To monitor the Oracle Real Application Clusters (Oracle RAC) environment:

  1. To monitor a database, run the following command:
    $ chactl monitor database –db db_unique_name

    Oracle Cluster Health Advisor monitors all instances of the Oracle Real Application Clusters (Oracle RAC) or Oracle RAC One Node database using the default model. Oracle Cluster Health Advisor cannot monitor single-instance Oracle databases, even if the single-instance Oracle databases share the same cluster as Oracle Real Application Clusters (Oracle RAC) databases.

    Oracle Cluster Health Advisor preserves database monitoring status across cluster restarts as Oracle Cluster Health Advisor stores the status information in the GIMR. Each database instance is monitored independently both across Oracle Real Application Clusters (Oracle RAC) database nodes and when more than one database run on a single node.
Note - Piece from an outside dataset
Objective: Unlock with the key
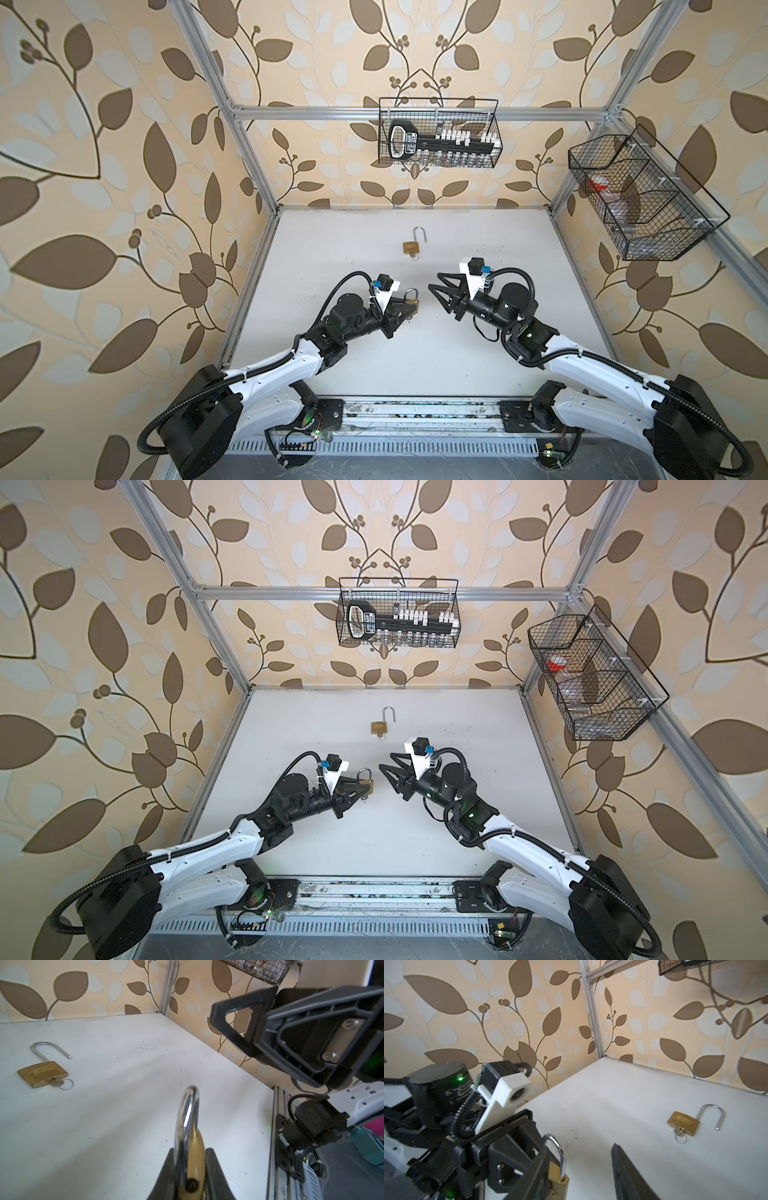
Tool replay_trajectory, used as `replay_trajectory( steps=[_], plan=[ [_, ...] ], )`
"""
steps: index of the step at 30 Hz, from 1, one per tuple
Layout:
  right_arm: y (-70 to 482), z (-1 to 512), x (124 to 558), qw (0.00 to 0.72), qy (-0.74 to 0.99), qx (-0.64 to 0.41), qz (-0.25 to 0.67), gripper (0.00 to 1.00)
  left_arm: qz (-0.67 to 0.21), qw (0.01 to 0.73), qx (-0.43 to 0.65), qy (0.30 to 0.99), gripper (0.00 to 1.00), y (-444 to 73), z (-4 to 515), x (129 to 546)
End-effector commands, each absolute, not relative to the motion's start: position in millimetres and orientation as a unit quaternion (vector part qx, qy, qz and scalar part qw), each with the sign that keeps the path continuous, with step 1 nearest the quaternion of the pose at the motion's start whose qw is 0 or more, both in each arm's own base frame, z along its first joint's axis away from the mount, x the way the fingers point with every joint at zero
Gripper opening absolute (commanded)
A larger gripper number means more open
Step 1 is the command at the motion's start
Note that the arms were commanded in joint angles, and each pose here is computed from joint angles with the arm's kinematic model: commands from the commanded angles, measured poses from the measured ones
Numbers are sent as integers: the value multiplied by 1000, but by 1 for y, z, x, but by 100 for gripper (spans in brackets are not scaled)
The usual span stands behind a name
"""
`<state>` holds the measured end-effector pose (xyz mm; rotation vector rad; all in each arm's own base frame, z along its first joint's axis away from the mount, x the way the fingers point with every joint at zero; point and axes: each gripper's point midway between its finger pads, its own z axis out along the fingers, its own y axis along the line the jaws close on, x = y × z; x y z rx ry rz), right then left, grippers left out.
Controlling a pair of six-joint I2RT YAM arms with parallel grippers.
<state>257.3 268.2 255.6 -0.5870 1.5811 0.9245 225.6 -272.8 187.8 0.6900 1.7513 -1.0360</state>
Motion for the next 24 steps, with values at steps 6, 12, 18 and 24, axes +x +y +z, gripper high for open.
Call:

  2. To stop monitoring a database, run the following command:
    $ chactl unmonitor database –db db_unique_name

    Oracle Cluster Health Advisor stops monitoring all instances of the specified database. However, Oracle Cluster Health Advisor does not delete any data or problems until it is aged out beyond the retention period.

  3. To check monitoring status of all cluster nodes and databases, run the following command:
    $ chactl status

    Use the –verbose option to see more details, such as the models used for the nodes and each database.